# OK, this is pointless, but...



## Mark Harwood (Mar 5, 2007)

Tonight, for the third time, I had exactly 100 unread posts to check.
Just had to share.


----------



## jhar26 (Jul 6, 2008)

Mark Harwood said:


> Tonight, for the third time, I had exactly 100 unread posts to check.
> Just had to share.


Spooky....


----------



## Aramis (Mar 1, 2009)

Mark Harwood said:


> Tonight, for the third time, I had exactly 100 unread posts to check.
> Just had to share.


----------



## Polednice (Sep 13, 2009)

And now I believe in God


----------



## Gangsta Tweety Bird (Jan 25, 2009)

cute snake


----------



## rojo (May 26, 2006)

Mhmm. But what does it mean?

*cue Twilight Zone music*


----------



## Mark Harwood (Mar 5, 2007)

Now I want to start a band called "Happy Snake"!
Remember, a world without coincidences would be truly spooky.


----------



## Yoshi (Jul 15, 2009)

And I had exactly 666 unread posts I wonder what it means


----------



## Guest (Oct 28, 2009)

Jan said:


> And I had exactly 666 unread posts I wonder what it means


It may have something to do with your location


----------



## Mark Harwood (Mar 5, 2007)

It's just happened again!


----------



## Elgarian (Jul 30, 2008)

I have exactly 99 unread posts. I think it means I need an ice cream.


----------



## Artemis (Dec 8, 2007)

Elgarian said:


> I have exactly 99 unread posts. I think it means I need an ice cream.

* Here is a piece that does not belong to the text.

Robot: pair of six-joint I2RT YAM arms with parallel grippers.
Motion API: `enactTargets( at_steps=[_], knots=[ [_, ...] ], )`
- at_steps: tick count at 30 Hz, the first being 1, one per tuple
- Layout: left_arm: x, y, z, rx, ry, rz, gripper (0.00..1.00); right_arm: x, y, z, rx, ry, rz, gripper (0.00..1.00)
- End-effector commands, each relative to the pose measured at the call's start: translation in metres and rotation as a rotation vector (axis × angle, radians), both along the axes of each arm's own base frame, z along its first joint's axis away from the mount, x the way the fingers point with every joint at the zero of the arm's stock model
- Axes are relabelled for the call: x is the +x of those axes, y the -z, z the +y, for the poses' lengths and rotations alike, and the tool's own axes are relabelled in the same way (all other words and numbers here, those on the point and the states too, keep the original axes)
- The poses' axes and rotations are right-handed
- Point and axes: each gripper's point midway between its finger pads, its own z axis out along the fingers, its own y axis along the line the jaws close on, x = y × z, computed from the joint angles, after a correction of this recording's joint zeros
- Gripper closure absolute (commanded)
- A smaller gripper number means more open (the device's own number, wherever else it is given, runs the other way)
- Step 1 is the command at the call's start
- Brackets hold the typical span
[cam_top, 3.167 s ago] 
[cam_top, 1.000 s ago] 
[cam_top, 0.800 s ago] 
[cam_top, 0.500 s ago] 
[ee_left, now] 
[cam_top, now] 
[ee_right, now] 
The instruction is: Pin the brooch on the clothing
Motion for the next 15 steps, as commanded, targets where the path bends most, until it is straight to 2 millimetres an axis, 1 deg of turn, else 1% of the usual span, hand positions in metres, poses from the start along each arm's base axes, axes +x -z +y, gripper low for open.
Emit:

You may as well have a nice one:


----------



## Elgarian (Jul 30, 2008)

Artemis said:


> You may as well have a nice one:


It's so nice to be understood! (The Road of Excess leads to the Palace of Wisdom.)

I presume that one is a 297?

Or is it a 396? Is that a fourth one I can just glimpse the tip of, behind?


----------



## Mark Harwood (Mar 5, 2007)

It just happened for the fourth time. Plus I've had a 200. Should I get out more?


----------



## jurianbai (Nov 23, 2008)

I had

69


----------



## Guest (May 3, 2010)

I have been away for one day and I have 289


----------



## maestro267 (Jul 25, 2009)

Unbelievably, I had 6. That's SIX!  Shocking, isn't it?

OK, now it's 7


----------



## Huilunsoittaja (Apr 6, 2010)

I have...

*13*


----------



## maestro267 (Jul 25, 2009)

I now have:

101


----------